The exact imprint of God

According to Hebrews 1:3, Christ is “the exact imprint of God’s very being”. In our Baptismal covenant, we are asked if we promise to “seek and serve Christ in all persons, loving your neighbor as yourself”. Since we recently celebrated a baptism, I made connections between these readings. If Christ is the exact imprint of God, and we seek Christ in all persons, who or what are we looking for? What is the “imprint of God’s very being” that we can see not just in Jesus, but implicitly, in everyone we meet? This exact imprint obviously isn’t the old man with a beard from Michelangelo’s ceiling in the Sistine chapel: we meet plenty of people who don’t look like that! So the “exact imprint” is not physical; it’s about how we are in the world. And the Hebrew scriptures together give us an astonishing range of images of God: creative, disappointed, angry, judgmental, generous, kind, and merciful (to name a few). God looks very much like us. So maybe we don’t have to do anything special to be in the image of God. But there’s more: after God is angry (say, the flood), he is merciful. The world continues. This doesn’t help with our image of God if we want a physical image, but it does help us build an image of the living God.

Michelangelo, Detail of Sistine Chapel ceiling, God dividing the land from the waters

Praying for . . .

“Pray for one another, so that you may be healed.” (James 5:16)

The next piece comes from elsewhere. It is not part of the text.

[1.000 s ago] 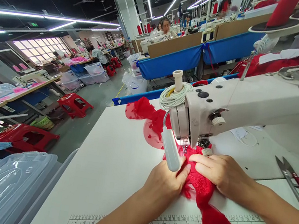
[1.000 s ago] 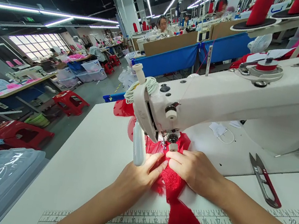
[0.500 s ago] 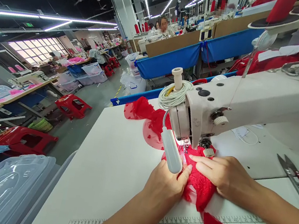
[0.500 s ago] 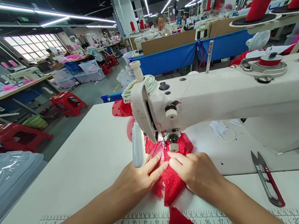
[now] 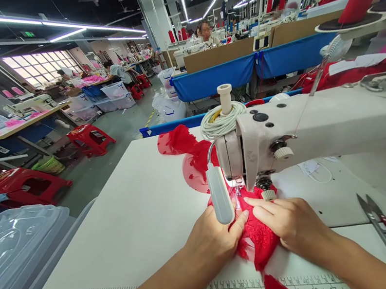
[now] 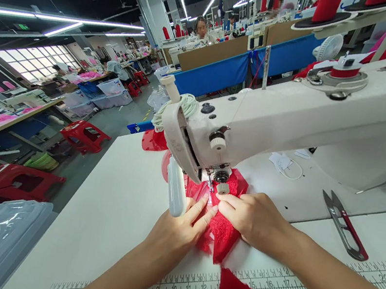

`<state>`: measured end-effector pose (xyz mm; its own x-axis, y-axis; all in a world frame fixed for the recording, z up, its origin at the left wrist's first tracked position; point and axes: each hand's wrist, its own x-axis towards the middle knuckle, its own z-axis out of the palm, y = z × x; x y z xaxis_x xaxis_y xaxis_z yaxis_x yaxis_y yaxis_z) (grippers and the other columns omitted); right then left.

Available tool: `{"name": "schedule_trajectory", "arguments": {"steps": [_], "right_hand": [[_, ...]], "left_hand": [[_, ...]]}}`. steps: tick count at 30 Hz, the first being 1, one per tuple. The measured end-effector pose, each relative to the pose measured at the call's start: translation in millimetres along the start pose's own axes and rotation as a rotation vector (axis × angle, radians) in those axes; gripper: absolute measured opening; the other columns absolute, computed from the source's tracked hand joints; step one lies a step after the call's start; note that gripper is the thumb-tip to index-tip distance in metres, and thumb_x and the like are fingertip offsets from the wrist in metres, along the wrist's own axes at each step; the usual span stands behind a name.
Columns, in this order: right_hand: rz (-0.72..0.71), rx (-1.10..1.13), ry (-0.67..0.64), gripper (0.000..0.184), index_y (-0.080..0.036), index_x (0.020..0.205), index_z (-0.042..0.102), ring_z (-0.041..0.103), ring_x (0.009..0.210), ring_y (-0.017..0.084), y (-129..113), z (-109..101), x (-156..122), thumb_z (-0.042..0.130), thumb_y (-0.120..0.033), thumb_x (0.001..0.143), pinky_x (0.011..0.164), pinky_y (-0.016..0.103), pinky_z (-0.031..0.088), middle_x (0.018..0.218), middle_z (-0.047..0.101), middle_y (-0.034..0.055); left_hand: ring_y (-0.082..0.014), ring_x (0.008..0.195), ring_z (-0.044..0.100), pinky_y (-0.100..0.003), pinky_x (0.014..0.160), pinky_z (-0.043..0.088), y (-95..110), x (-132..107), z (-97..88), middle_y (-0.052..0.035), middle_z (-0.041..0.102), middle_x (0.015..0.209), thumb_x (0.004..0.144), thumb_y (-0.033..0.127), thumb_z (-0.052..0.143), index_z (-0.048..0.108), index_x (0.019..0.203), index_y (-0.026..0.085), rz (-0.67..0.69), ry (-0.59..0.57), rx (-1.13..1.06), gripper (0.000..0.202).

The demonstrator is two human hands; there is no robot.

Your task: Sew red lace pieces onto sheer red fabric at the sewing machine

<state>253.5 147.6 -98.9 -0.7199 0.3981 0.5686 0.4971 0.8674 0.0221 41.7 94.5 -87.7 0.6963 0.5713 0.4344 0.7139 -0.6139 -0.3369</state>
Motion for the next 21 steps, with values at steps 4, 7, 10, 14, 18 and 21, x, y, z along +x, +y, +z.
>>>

Reading this in September 2021, after 18 months of COVID-19, made us think today about what we’re praying for when we pray. We have seen plenty of evidence that we can’t pray ourselves out of a pandemic, or to heal from a virus. But still we pray. We offer to pray for friends and even strangers who suffer illness or loss. We pray for ourselves and our loved ones, for peace and wisdom, on a regular basis. We pray for our worshiping community. We pray for refugees and migrants, for the hungry, the sick, and those who care for them. We pray for our nation and the world. It’s not magical thinking: we haven’t ended hunger or illness; there are still refugees and migrants. Instead, in doing so we are connected, to God and to each other. When we pray we are not alone, and those we pray for and with are not alone. We know that God is with us, present in the world.